• Anthony Puharich

Crop Cultivation and Animals

I could say a lot of things about some vegans, but in the spirit of what grandma taught me, “if you can’t say something nice, then don’t say anything at all”, I will refrain. But here are a couple of statements of fact:

· Most vegans don't realise how many animals are killed to produce fruits and vegetables.

· There is nothing that we eat that doesn't have an impact on animals.

· 84% of people who have adopted vegetarianism or veganism at some point in their lives have gone back to eating meat.

Plant agriculture leaves one of humanity's biggest ecological footprints and hence has major implications for wild-animal suffering. Crop cultivation plausibly reduces populations of large animals, although the sign of impact is less clear for insects, and overall there's extremely high uncertainty in this analysis.

Make no bones about it, crop farming entails painfully killing many animals. And while there's a whole cottage industry of meat eaters who insist that "vegetarianism is unethical" because growing plants means killing animals in the field, it absolutely remains true that vegans do not avoid killing animals for their food.

I will be the first to admit, that like most things, the literature on killing of wild animals via crop cultivation is often ideologically motivated, it provides useful data when interpreted objectively. There are many discussions of this topic, which I won't recapitulate here. A few references:

· Eat cows to save mice? Hold your horses!
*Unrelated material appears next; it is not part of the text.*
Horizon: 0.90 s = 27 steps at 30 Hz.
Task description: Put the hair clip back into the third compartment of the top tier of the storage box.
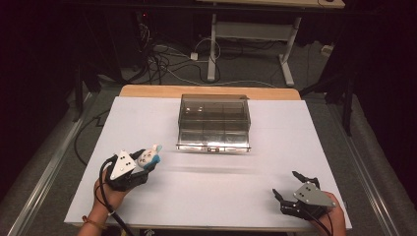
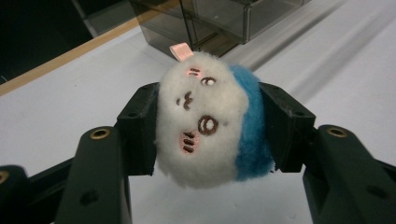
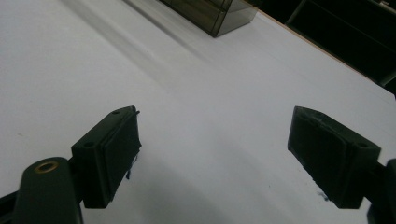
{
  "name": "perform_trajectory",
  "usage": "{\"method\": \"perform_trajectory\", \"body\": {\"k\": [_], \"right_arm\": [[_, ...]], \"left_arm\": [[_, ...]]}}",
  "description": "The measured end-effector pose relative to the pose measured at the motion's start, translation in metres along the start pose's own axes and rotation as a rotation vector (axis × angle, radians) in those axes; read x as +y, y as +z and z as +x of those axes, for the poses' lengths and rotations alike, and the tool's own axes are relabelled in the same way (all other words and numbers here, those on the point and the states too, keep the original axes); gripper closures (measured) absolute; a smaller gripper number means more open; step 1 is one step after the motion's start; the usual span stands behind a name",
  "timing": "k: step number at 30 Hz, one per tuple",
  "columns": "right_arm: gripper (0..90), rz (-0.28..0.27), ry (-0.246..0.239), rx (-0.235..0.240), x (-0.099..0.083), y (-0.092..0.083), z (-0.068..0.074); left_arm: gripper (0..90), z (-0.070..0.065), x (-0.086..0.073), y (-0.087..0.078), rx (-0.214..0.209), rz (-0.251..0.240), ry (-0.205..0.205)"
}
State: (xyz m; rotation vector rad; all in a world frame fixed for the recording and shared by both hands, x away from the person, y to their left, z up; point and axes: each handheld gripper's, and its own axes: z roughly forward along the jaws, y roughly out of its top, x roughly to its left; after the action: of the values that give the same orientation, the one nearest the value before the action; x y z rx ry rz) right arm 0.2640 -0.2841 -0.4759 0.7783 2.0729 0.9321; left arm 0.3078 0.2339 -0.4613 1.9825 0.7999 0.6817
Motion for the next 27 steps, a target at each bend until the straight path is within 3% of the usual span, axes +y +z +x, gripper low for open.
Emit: {"method": "perform_trajectory", "body": {"k": [15,27], "right_arm": [[17.2,-0.007,-0.004,-0.002,0.001,0.000,0.001],[17.2,-0.006,0.001,-0.007,0.000,-0.001,0.000]], "left_arm": [[42.6,-0.001,0.012,0.000,0.010,-0.044,0.008],[42.6,-0.006,0.026,0.003,-0.020,-0.058,0.022]]}}
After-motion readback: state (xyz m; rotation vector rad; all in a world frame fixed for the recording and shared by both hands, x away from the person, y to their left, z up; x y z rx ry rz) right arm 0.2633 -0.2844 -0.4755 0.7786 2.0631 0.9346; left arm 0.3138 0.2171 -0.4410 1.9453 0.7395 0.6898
· The Collateral Damage of Vegan Foods

· Veganism is Not the Lifestyle of Least Harm, and 'Intent' Does Nothing for Animals

Do vegetarians cause greater bloodshed? – A reply

· The Least Harm Principle May Require that Humans Consume a Diet Containing Large Herbivores, Not a Vegan Diet

I started this blog having a dig at the vegans, I do it for reaction more than anything. But I will close in saying, everyone needs to be more objective and cautious in better understanding the basis of their beliefs and decisions. Less emotion, more facts!